Using these new, best available data and a 20-year time period for comparing the warming potential of methane to carbon dioxide, the conclusion stands that both shale gas and conventional natural gas have a larger GHG than do coal or oil, for any possible use of natural gas and particularly for the primary uses of residential and commercial heating. The 20-year time period is appropriate because of the urgent need to reduce methane emissions over the coming 15–35 years.

A last argument might be that since the fossil fuel industry is implacably opposed to the kind of government action which would keep temperatures to less than 2 ˚C or 1.5 ˚C of warming, the profits they derive from gas maintains financial and political strength which will continue to make climate action impossible.

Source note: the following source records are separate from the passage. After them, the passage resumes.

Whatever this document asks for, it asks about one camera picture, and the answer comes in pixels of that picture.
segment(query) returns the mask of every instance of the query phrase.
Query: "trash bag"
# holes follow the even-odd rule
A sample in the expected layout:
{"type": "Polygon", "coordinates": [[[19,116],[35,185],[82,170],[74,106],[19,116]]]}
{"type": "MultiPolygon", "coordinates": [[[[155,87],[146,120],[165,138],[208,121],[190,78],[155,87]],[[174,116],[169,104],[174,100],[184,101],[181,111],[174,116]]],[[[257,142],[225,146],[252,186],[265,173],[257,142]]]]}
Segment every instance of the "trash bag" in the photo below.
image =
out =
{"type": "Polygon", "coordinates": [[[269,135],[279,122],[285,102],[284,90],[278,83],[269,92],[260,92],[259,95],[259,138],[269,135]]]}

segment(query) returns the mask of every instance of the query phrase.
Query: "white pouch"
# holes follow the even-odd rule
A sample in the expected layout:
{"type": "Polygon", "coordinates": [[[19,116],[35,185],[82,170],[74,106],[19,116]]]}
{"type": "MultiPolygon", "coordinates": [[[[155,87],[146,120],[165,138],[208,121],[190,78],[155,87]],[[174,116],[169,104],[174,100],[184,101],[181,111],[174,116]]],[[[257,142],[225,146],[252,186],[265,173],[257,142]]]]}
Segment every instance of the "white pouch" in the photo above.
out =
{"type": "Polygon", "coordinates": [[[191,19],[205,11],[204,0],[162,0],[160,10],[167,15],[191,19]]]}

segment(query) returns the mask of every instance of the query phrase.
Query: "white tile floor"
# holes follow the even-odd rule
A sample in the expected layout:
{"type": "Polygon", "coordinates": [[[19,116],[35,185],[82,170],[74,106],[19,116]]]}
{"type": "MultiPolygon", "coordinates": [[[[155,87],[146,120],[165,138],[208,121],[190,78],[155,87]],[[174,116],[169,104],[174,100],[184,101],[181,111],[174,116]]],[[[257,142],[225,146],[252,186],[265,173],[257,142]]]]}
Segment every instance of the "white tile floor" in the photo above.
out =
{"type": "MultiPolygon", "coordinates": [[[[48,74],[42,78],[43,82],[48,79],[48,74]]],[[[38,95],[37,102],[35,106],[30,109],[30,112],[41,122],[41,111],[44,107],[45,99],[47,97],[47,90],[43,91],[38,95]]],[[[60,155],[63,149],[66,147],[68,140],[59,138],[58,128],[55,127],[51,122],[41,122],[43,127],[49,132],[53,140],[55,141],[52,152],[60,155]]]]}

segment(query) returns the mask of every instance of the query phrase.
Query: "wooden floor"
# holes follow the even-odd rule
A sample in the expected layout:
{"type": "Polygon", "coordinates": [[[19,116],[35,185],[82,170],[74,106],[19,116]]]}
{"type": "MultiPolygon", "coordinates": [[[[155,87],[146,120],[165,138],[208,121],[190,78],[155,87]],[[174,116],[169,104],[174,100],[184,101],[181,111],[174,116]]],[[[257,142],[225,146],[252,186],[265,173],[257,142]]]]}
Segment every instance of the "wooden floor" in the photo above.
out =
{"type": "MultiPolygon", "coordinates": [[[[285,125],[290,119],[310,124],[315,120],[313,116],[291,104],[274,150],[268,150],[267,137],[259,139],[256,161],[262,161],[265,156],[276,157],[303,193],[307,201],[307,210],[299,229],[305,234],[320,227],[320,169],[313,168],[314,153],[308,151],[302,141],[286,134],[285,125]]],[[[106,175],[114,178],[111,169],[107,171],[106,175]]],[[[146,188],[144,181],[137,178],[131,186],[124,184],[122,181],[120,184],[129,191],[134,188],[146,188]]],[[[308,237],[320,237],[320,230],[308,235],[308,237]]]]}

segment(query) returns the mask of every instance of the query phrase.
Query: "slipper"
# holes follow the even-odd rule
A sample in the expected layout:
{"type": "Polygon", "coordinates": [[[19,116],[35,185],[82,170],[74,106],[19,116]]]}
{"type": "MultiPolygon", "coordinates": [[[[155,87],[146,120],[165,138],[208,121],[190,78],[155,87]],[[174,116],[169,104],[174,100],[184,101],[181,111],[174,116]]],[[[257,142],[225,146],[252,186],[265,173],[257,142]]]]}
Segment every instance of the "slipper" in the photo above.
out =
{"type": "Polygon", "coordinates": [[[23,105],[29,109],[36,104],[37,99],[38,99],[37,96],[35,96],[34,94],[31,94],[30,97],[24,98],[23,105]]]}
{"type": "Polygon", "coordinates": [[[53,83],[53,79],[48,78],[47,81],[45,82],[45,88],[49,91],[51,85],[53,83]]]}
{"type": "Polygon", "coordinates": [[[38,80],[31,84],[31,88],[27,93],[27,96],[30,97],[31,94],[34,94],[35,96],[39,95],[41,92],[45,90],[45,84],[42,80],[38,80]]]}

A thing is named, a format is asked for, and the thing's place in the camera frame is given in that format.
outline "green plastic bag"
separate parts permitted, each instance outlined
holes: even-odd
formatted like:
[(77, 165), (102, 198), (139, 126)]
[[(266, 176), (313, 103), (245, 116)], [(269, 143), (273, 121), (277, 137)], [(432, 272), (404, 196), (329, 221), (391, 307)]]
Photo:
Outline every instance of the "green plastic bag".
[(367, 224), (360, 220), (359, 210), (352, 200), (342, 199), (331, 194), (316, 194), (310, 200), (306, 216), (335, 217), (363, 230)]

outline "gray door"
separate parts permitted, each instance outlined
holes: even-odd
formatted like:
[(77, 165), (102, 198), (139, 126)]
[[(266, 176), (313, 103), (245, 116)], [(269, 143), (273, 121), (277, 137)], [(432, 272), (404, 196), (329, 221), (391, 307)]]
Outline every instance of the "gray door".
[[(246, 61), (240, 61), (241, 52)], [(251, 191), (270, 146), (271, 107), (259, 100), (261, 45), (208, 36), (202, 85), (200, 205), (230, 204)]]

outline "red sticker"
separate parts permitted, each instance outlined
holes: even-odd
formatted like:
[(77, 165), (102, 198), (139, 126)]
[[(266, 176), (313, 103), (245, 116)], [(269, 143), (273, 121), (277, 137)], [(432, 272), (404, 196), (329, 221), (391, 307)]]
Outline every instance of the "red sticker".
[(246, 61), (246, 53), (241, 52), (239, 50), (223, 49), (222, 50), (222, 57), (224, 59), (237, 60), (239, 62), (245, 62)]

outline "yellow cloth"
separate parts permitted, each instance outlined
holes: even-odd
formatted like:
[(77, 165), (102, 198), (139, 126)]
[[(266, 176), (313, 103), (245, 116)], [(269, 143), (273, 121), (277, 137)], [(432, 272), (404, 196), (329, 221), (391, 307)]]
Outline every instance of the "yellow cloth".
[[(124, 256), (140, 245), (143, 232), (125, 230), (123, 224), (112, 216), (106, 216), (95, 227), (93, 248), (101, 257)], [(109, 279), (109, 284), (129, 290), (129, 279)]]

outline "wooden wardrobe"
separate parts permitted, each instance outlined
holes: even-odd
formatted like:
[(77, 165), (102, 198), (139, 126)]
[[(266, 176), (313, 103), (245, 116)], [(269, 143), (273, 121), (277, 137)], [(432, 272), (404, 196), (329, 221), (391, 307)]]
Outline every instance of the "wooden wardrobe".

Perhaps the most plausible argument in favour of gas doesn’t concern rich states like Canada and the U.S. but rapidly developing states like India, China, and Brazil which continue to deploy new coal-fired generation. If the choice really is between coal and gas, and methane leaks can be controlled, then gas may be an improvement in some situations. Rich states that are looking to build energy systems which can be counted on indefinitely, however, need to be working to move beyond fossil fuels entirely, reducing the policy-blocking power of the fossil fuel industry and avoiding the imposition of new forms of social injury through fracking.

Open thread: Brexit

Will it really happen? Or will the U.K. find some way to pull out before invoking Article 50?

The consequences of the leave vote were evidently predictable. This is from June 18th: “If Remain wins on June 23rd, Brexiteers will tell voters they were conned. If Leave wins, Mr Cameron will go and his successor will negotiate a Brexit that does not remotely resemble the promises of the Leave campaign, which trades on the lie that Britain can have full access to the European single market without being bound by its regulations and free-movement rules.”

Also — what impact will this have on global climate efforts? Early signs are not encouraging.